Without AI, firms would have to hire more and more people to trawl Google, look through individual websites and forums, capture reports, highlight what’s of interest, enter findings into a database manually, and pass anything important on to decision-makers. It could take days to find something of value. And in the meantime, more could be missed.
To maximize the impact of AI-based web and social monitoring, life sciences companies must track everything holistically rather than in silos. There also has to be efficient work flow that feeds straight into established systems and processes-that is, existing pharmacovigilance systems and recognized regulatory procedures.
Another critical capability that an AI-based approach brings to the table is the ability to adhere to strict rules designed to protect patient privacy-rules that can differ from one international market to another. The technology can monitor for when relevant social media or web forum posts get subsequently deleted by the poster, for instance, and it can flag that in the pharmacovigilance database so that compliant processes around patients’ data privacy can be applied. Staying on the right side of regulators is essential in managing risk and maintaining public confidence.
Once companies have seen the potential of AI-based web and social monitoring for the area of safety management, they start to realize its scope and ways it can be used in additional applications. With consent, firms have an opportunity to become more proactive in monitoring patient user groups about diseases those firms are interested in-for example, discussions about hay fever-to get a clearer picture of where they stand in the market and where needs are not being met.
Feedback, too, could help in the design of more-rounded clinical trials, which would supplement clinical data points, biomarkers, and reported outcomes with feedback from patients about how they are feeling and measurements from connected devices that track key health statistics. Once companies can monitor and cross-analyze all of those signals, they can start to predict adverse events before events happen in an individual and can then intervene preemptively.

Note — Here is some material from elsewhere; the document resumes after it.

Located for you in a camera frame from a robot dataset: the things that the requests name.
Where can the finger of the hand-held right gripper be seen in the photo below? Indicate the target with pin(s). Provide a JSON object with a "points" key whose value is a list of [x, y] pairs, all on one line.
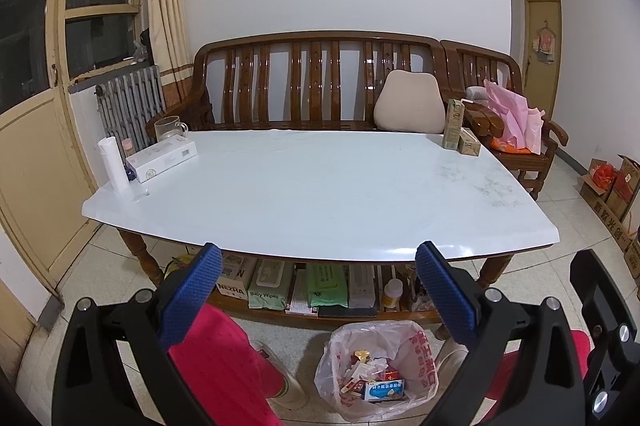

Even if some of this feels a bit futuristic, intelligent web and social monitoring can add plenty of other value
right now-for example, by helping companies keep track of regulatory changes and revisions to timelines, which are things that are hard to keep track of globally. Commercially, meanwhile, the ability to monitor how a brand or product is perceived in the market and how its safety profile measures up to the competition offers invaluable insights that could be fed back to product development and marketing teams.
Certainly a wealth of executable intelligence is out there-if companies can find efficient ways to extract and harness it. The good news is that all of the challenges companies are trying to meet can be overcome today. AI-based data monitoring and analytics for life sciences are becoming increasingly accessible and affordable, too, thanks to the emergence of open-source solutions that can be run in the cloud and operated as a managed service on companies’ behalf, if needed.
Recent news reports have illustrated how AI and machine learning might help speed up patient diagnoses in the future because of the ability to reference and learn from patterns in global data at great speed. That ability has powerful potential in helping clinicians recognize rare conditions so that the conditions can be treated much earlier. And AI’s potential to transform life sciences insights and proactivity is exactly the same.